# Aim of the task
Skip the pictures and give back the rest of the listing exactly.

# Supplied material
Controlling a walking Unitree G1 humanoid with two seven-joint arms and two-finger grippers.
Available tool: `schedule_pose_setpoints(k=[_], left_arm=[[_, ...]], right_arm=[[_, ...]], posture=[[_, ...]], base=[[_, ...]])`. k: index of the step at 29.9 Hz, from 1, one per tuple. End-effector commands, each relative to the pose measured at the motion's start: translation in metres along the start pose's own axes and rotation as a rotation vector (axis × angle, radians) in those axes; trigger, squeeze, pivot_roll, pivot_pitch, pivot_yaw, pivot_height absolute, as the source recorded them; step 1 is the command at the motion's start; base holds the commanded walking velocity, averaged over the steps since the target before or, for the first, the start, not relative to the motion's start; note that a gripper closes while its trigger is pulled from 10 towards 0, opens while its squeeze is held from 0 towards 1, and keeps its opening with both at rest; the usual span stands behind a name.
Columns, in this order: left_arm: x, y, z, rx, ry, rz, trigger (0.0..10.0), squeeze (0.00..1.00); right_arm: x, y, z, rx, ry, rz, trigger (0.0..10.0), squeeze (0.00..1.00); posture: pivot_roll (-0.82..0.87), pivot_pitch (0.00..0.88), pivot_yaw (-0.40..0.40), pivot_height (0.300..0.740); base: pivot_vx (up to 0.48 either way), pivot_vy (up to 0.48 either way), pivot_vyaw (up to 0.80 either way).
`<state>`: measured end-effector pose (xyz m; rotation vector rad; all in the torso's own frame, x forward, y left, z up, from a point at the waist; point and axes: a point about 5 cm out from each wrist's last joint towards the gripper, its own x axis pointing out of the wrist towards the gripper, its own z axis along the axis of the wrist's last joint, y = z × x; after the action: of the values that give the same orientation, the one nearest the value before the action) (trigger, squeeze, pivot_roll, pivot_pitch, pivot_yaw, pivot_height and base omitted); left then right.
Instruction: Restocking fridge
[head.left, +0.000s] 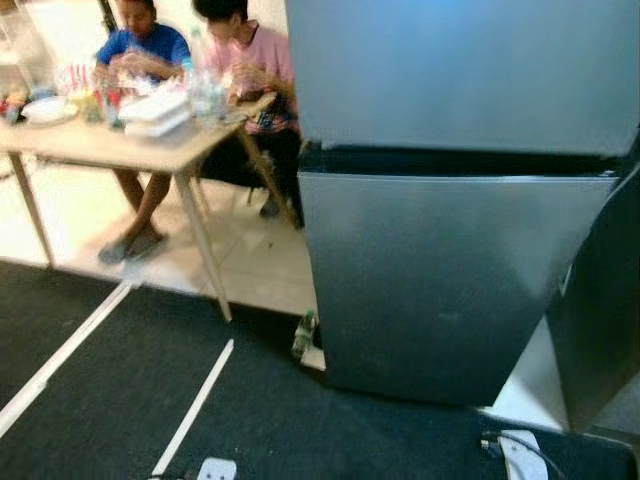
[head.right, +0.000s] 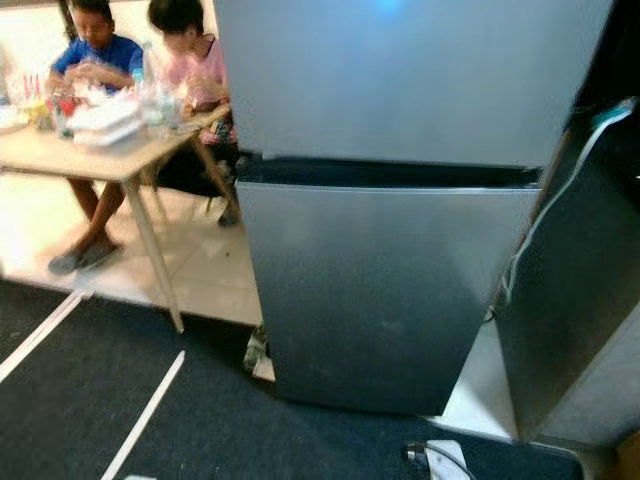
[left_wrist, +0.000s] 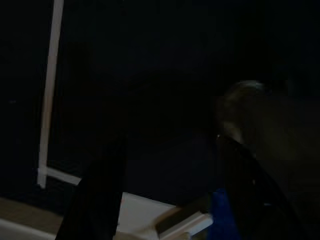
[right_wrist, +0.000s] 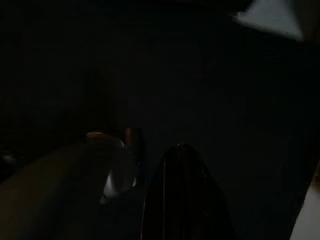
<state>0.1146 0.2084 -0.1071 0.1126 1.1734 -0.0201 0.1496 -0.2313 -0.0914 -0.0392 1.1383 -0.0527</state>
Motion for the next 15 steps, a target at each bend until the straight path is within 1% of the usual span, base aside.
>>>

# Result
Controlling a walking Unitree G1 humanoid with two seven-joint arms and two-finger grippers.
Available tool: `schedule_pose_setpoints(k=[_], left_arm=[[_, ...]], right_arm=[[_, ...]], posture=[[_, ...]], base=[[_, ...]])`. k: index of the step at 29.9 Hz, from 1, one per tuple. End-effector commands, each relative to the pose measured at the motion's start: translation in metres along the start pose's own axes and rotation as a rotation vector (axis × angle, radians) in those axes; trigger, squeeze, pivot_roll, pivot_pitch, pivot_yaw, pivot_height absolute, as the source recorded them; step 1 is the command at the motion's start; base holds the commanded walking velocity, averaged over the steps since the target before or, for the first, the start, not relative to the motion's start; note that a gripper closes while its trigger is pulled from 10 towards 0, opens while its squeeze is held from 0 towards 1, and keeps its opening with both at rest; the usual span stands behind a name.
Columns, in this order: left_arm: x, y, z, rx, ry, rz, trigger (0.0..10.0), squeeze (0.00..1.00); right_arm: x, y, z, rx, ry, rz, trigger (0.0..10.0), squeeze (0.00..1.00); posture: pivot_roll (-0.82..0.87), pivot_pitch (0.00..0.88), pivot_yaw (-0.40..0.40), pivot_height (0.300..0.740); base: pivot_vx (up to 0.48 either way), pivot_vy (up to 0.48 either way), pivot_vyaw (up to 0.80 either way).
`<state>`: measured end-effector pose (xyz m; rotation vector rad; all in the torso's own frame, x forward, y left, z up, from a point at the waist; point and axes: a point about 5 cm out from each wrist's last joint towards the gripper, its own x axis pointing out of the wrist towards the gripper, its own z axis along the axis of the wrist's last joint, y = z × x; after the action: of the values that give the same orientation, the one nearest the value before the action) (trigger, squeeze, pivot_roll, pivot_pitch, pivot_yaw, pivot_height and base omitted); left then right.
Instruction: Restocking fridge
[head.left, +0.000s] 
[head.right, +0.000s] 
[left_wrist, +0.000s] 
[right_wrist, +0.000s] 
<state>0.1146 0.2084 -0.1071 0.1126 1.1734 -0.0201 0.1496 -0.2313 -0.0914 -0.0392 1.1383 -0.0527</state>
Motion for the next 15 steps, a target at each bend until the straight path is within 1% of the usual span, base aside.
>>>

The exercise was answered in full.